• **RECORDS FOR THE EXERCISE**:
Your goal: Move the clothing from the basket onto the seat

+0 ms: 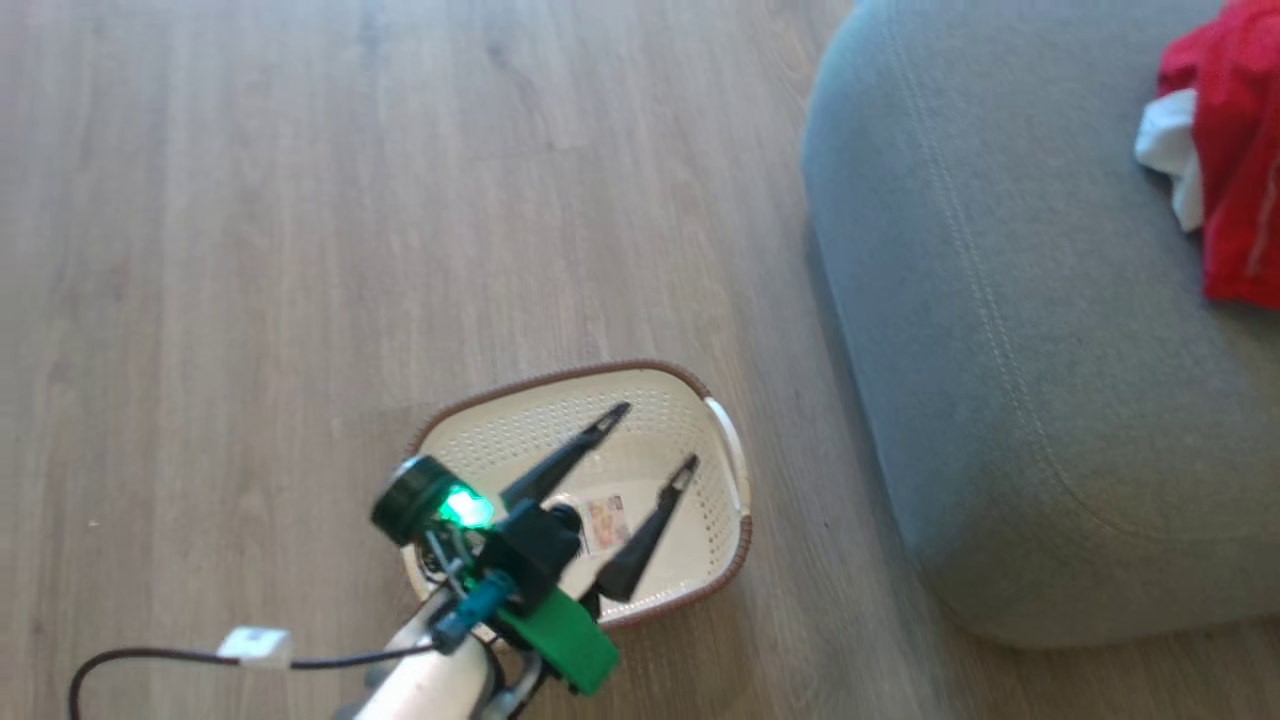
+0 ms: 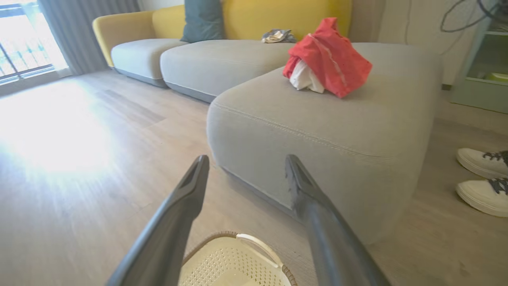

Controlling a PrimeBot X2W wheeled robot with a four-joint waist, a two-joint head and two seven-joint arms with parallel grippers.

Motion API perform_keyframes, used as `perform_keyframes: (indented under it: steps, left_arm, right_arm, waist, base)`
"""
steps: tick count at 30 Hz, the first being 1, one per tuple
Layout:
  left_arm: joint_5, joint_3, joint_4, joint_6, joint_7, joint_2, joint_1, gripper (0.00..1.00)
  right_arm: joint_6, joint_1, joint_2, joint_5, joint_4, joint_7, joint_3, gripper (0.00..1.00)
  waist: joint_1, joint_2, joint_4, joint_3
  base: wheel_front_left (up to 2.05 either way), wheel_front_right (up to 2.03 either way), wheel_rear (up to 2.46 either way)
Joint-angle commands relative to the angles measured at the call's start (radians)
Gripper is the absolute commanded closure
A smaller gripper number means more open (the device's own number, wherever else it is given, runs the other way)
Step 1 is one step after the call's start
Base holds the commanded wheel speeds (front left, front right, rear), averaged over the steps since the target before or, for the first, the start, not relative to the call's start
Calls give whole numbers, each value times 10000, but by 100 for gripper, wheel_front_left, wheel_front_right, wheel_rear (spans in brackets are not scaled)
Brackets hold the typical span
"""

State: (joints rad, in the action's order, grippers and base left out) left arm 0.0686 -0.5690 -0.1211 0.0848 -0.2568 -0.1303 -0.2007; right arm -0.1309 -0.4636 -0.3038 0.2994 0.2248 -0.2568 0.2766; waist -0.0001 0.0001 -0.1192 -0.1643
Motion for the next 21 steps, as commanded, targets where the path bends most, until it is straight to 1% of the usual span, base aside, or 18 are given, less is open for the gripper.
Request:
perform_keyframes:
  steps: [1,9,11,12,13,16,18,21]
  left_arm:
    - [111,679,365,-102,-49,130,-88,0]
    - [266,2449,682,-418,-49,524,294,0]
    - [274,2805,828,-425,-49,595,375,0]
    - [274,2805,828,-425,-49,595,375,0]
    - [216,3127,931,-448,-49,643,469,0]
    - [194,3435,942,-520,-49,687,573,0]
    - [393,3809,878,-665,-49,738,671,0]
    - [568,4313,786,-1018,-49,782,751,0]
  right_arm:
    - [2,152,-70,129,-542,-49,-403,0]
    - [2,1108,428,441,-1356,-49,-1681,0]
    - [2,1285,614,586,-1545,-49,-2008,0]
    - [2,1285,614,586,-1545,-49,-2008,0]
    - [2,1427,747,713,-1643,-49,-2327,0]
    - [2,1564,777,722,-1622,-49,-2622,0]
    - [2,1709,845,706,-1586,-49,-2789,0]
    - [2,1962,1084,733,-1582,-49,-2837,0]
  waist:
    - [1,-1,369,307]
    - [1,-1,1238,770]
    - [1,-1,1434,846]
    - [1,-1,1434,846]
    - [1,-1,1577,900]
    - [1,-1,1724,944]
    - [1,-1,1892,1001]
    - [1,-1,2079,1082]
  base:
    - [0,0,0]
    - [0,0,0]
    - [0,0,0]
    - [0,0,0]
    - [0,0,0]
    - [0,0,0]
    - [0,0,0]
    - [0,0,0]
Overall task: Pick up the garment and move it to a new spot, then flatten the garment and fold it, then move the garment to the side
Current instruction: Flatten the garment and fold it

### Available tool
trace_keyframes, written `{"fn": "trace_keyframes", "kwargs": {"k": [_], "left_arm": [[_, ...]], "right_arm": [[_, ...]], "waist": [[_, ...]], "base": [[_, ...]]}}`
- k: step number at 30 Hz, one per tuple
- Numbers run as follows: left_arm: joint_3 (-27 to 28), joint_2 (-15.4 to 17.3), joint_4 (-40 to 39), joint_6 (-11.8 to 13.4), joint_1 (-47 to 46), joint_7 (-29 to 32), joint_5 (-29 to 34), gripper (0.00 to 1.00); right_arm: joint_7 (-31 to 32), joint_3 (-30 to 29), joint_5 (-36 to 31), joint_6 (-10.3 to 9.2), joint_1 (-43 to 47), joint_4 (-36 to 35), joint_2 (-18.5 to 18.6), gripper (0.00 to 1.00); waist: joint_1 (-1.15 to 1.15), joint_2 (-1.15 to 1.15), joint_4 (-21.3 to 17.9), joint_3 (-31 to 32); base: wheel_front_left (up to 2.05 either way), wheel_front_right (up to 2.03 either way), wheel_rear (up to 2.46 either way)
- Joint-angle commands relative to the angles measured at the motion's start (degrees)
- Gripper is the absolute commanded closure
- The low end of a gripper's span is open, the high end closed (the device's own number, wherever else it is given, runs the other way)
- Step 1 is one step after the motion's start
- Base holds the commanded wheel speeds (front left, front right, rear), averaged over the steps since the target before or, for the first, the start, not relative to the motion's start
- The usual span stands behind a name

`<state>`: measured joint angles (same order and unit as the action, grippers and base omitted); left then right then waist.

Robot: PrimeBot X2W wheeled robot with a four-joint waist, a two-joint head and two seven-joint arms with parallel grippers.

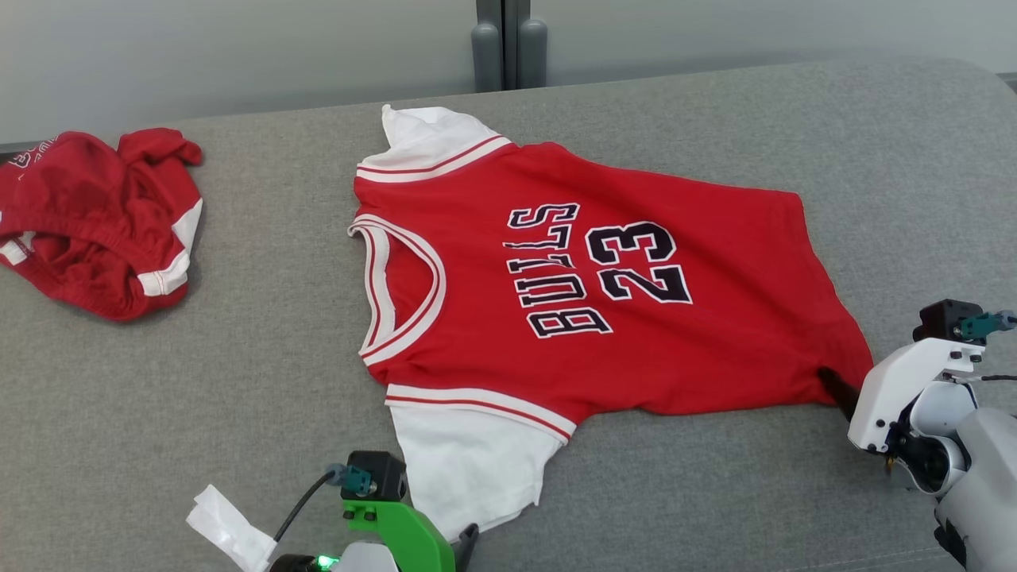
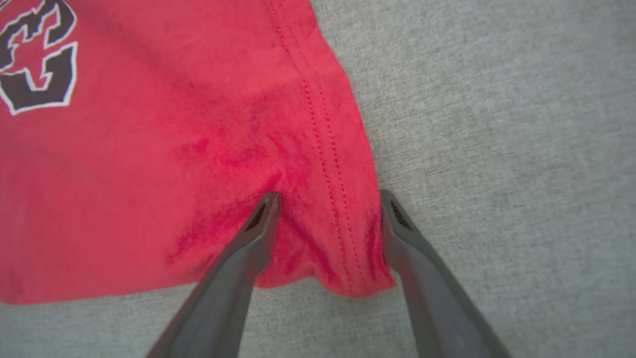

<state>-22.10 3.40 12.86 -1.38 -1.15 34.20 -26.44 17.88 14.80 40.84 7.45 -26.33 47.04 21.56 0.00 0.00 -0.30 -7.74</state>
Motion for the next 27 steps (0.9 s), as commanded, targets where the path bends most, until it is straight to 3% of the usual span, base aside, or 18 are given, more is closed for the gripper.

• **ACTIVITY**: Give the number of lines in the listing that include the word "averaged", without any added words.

• **OUTPUT**: 2